What, if anything, could derail stablecoin growth? “Most of the Tether demand is coming from the Asia region,” continued Grauer, “so a future regulatory crackdown could be felt by stablecoin users. But we have seen a resilience to these types of moves in the APAC region.” When the Chinese government banned the use of yuan for crypto purchases, for instance, many users simply shifted to Tether. On the matter, Lim believes that:
“Either way we believe they [i.e., stable and non-stable coins] can coexist, as their target audience might even be different. And needless to say, the crypto market is still very small when compared to the traditional fiat market. All it takes is for a small percentage of the flow of funds from the traditional world to enter this space and we will see a tremendous explosion of growth and adoption in our industry.”
Schatt added that more stablecoins are now emerging with higher standards and that are truly substantiated 1:1 with auditable transparency pages.
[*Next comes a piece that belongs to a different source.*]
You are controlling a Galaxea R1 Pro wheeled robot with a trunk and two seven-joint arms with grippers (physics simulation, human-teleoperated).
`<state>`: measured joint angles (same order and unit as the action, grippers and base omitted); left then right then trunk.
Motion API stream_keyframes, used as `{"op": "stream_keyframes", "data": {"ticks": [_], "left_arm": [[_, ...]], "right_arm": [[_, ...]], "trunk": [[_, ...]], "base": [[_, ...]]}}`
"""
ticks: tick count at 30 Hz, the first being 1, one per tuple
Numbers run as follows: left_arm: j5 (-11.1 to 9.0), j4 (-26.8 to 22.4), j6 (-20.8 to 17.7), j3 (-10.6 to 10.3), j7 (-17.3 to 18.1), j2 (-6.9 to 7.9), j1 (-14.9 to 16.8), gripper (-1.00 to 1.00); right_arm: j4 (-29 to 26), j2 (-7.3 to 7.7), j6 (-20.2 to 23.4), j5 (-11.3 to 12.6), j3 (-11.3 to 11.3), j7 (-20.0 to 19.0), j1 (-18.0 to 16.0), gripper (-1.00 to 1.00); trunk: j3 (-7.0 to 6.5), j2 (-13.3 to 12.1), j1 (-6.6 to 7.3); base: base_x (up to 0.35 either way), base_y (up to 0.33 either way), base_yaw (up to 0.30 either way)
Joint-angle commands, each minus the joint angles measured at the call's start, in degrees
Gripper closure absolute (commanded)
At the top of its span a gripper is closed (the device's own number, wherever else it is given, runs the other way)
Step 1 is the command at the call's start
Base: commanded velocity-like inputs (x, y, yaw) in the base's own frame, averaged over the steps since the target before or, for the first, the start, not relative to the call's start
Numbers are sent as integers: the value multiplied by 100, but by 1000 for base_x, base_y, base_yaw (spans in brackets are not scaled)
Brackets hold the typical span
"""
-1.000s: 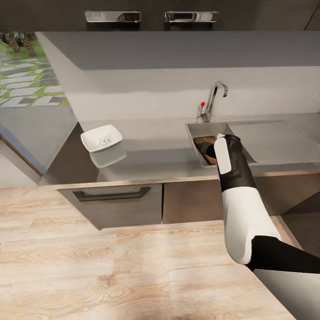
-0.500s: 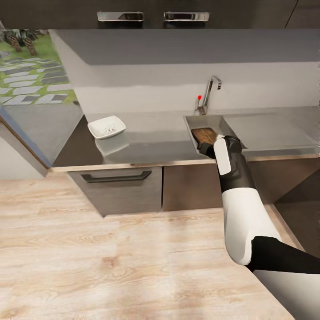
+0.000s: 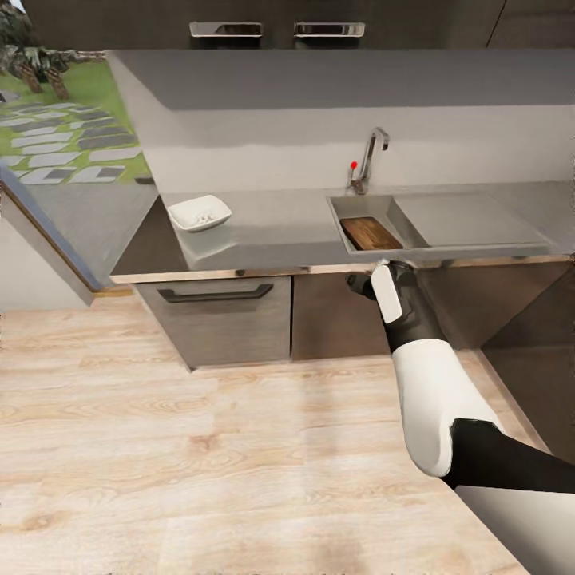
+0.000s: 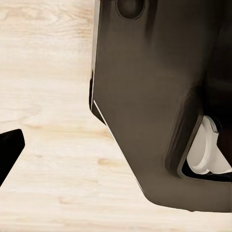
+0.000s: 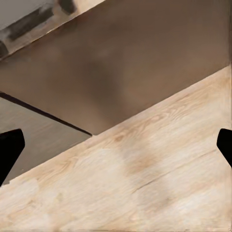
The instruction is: In the kitchen, take the Vidalia onion out of the sink, dice it on the chopping board with the paring knife, put the diced onion into the bowl on the countertop, then place both the paring knife and the chopping board into the sink.
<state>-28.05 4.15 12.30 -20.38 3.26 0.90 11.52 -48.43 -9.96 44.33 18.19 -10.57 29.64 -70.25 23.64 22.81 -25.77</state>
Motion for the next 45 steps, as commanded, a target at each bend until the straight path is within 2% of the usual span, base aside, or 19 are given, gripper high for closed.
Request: {"op": "stream_keyframes", "data": {"ticks": [1,2,3,4,5,6,7,8,10,11,13,14,15,18,22,28,45], "left_arm": [[-57,22,44,-45,34,-3,8,-100],[-54,19,53,-45,34,-3,8,-100],[-57,17,57,-45,32,-3,8,-100],[-59,16,59,-45,27,-3,6,-100],[-59,16,63,-45,23,-3,7,-100],[-60,11,67,-43,14,-3,8,-100],[-60,7,69,-40,-2,-3,8,-100],[-62,1,70,-34,-16,8,8,-100],[-123,-1,70,-25,-29,20,8,-100],[-231,-2,70,-22,-73,31,8,-100],[-442,-2,70,-20,-239,48,8,-100],[-582,-8,70,-23,-412,53,8,-100],[-641,-17,70,-24,-521,52,8,-100],[-728,-40,73,-27,-717,52,8,-100],[-743,-54,82,-28,-754,84,8,-100],[-742,0,56,-52,-749,125,8,-100],[-737,6,62,-54,-744,121,8,-100]], "right_arm": [[427,-4,-396,-47,66,24,3,-100],[985,-4,-952,-324,246,-116,13,-100],[1635,-4,-1635,-735,456,-376,23,-100],[2409,-4,-2447,-1274,614,-738,29,-100],[2973,-4,-3011,-1661,675,-972,29,-100],[3829,-4,-3878,-2195,726,-1208,31,-100],[4385,-4,-4777,-2579,765,-1371,174,-100],[4593,-4,-5248,-2741,782,-1473,813,-100],[4673,150,-5568,-2829,790,-1540,1655,-100],[4701,311,-5924,-2866,797,-1575,2249,-100],[4723,563,-6502,-2900,804,-1704,2986,-100],[4730,732,-6874,-2915,807,-1935,3530,-100],[4733,818,-7067,-2922,808,-2133,3859,-100],[4744,1055,-7426,-2933,805,-2635,4765,-100],[4745,1121,-7610,-2916,799,-2737,5185,-100],[4738,1119,-7713,-2884,787,-2755,5265,-100],[4742,1119,-7746,-2882,778,-2770,5276,-100]], "trunk": [[9,11,-1],[9,11,-1],[9,11,-1],[9,11,-1],[9,11,-1],[9,11,-1],[9,11,-1],[9,11,-1],[9,11,-1],[9,11,-1],[9,11,-1],[9,11,-1],[9,11,-1],[7,11,-1],[-19,11,-1],[-72,11,-1],[-224,11,-1]], "base": [[-88,0,0],[-45,0,0],[-23,0,0],[-12,0,0],[-8,0,0],[-4,0,0],[-2,0,0],[0,0,0],[0,0,0],[0,0,0],[0,0,0],[0,0,0],[0,0,0],[0,0,0],[0,0,0],[0,0,0],[0,0,-71]]}}
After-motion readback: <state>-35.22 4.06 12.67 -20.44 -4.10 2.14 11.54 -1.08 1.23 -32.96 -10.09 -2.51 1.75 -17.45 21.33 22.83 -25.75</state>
He went on to say, “Those that cannot obtain a certain level of liquidity, transparency and auditability will be more susceptible to market crashes.”
Speaking hypothetically, Melikhov believes that a failure of Tether could still have a drastic impact on the crypto sphere, “but the stablecoins market is slowly becoming more diversified as existing Tether alternatives become more mature.” In the future, a major stablecoin failure could simply result in the rise of an alternative stablecoin project — that is, one to take its place, he suggested.
Should the current run continue, can the stablecoins’ collective market capitalization eventually surpass that of Bitcoin, currently at $165 billion? “It’s possible,” said Schatt, “as we are already seeing more use cases for stablecoins — settlement of M&A and POS transactions. Connecting stablecoins to the several trillion dollar retail commerce market can significantly light up the prospect for stablecoins.” Lim, on the other hand, told Cointelegraph that “It is too early to tell,” adding:
“Stablecoins are a bridge between the traditional fiat world and the crypto world, and we are all aware the fiat world is significantly larger. There is certainly room for growth within the stablecoins space and we strongly believe demand will only grow larger as institutional interest begins to pick up.”
There is only a finite supply of Bitcoin, too — a restriction not imposed on stablecoins. Market cap, of course, has its limitations as a measure of size or success, especially if governments enter the stablecoin arena. “If China or the U.S. create their own stablecoin, you will see how it is easy for them to overcome the market capitalization of Bitcoin,” Paolo Ardoino, chief technical officer at Bitfinex exchange, told Cointelegraph.
“It is probably more meaningful to look at the amount of on-chain activity that we see, and right now stablecoins account for less than half of the activity of Bitcoin,” suggested Grauer. In any event, “the success of stablecoins and the success of other cryptocurrencies are not separate stories; they support each other,”she said.